Mayoritas MRE yang digunakan untuk keperluan militer memerlukan beberapa persyaratan ketat yang harus dipenuhi. Satu bungkus MRE harus memiliki rentang batas kalori kurang lebih sebesar 1200 kalori dan memiliki daya simpan minimal 3 tahun pada suhu 27 derajat Celsius atau 38 derajat Celsius selama 9 bulan.
Kemasan MRE juga memiliki beberapa persayaratan khusus yang harus dipenuhi. Kemasan MRE harus dapat bertahan ketika dijatuhkan dari ketinggian 280 meter menggunakan parasut, dan dalam ketinggian 30 meter tanpa menggunakan parasut.

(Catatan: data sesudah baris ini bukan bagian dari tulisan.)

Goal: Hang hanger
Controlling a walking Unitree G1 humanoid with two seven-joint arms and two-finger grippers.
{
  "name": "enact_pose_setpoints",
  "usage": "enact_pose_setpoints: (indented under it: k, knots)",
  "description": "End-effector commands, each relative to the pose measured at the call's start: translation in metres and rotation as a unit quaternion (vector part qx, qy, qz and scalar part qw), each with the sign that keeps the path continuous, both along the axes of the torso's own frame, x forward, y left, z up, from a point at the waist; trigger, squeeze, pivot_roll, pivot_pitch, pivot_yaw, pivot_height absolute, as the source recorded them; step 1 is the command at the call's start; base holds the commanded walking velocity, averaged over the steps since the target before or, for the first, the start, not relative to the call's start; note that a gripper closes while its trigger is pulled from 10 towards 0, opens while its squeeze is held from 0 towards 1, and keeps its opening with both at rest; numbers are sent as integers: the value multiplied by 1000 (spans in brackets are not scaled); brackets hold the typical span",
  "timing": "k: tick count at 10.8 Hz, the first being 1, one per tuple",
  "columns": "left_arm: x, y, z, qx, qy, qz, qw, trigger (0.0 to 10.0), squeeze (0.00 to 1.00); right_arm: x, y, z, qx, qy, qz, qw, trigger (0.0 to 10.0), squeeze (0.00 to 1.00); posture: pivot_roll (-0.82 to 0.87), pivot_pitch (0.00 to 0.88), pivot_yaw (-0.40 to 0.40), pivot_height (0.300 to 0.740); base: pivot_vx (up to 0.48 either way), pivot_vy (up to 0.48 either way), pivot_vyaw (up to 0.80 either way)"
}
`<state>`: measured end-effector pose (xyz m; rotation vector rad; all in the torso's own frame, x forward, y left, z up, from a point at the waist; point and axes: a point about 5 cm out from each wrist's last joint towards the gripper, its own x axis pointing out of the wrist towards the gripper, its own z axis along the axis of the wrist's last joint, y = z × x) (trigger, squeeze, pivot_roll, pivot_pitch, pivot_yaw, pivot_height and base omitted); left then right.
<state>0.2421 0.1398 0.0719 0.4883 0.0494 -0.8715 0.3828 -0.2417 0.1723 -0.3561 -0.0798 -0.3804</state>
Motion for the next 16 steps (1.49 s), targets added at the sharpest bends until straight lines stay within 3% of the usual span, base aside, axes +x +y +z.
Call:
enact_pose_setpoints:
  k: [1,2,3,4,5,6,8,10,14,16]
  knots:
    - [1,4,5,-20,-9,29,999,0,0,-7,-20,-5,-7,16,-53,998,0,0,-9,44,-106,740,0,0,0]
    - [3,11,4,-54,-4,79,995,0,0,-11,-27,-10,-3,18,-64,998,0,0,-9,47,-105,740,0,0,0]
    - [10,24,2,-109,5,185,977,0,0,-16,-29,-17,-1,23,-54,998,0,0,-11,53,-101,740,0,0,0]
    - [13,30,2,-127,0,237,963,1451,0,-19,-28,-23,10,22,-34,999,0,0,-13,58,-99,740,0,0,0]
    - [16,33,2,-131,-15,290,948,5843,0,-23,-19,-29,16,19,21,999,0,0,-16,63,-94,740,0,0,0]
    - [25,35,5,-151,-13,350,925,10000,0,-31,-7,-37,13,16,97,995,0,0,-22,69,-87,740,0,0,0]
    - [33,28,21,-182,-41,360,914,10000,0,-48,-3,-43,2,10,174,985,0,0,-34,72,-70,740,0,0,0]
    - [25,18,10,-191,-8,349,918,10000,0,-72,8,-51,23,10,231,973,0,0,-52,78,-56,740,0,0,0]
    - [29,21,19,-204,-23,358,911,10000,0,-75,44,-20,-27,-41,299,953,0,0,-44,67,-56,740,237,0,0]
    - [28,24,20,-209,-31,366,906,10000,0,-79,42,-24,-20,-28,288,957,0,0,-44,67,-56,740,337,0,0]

Di Indonesia, penggunaan MRE masih terbatas untuk keperluan militer. Meskipun MRE memiliki potensi penggunaan seperti makanan gawat darurat pada saat bencana alam (yang sering terjadi di Indonesia), untuk traveling (karena mudah dan praktis) dan pada kondisi lainnya di mana makanan sulit untuk diakses.
Namun, MRE sendiri memiliki harga yang termasuk dalam kategori tidak murah, 3 sampai 4 euro atau sekitar Rp50-75 ribu per bungkus, dan memiliki energi yang lebih rendah dibandingkan makanan sehari-hari.
Selain itu, variasi menu untuk MRE masih terbatas dan tidak banyak. Meskipun MRE memiliki potensi yang dapat berguna pada berbagai situasi selain kepentingan militer, MRE masih perlu dikembangkan lebih jauh agar dapat digunakan lebih leluasa dan menutup kekurangan yang ada.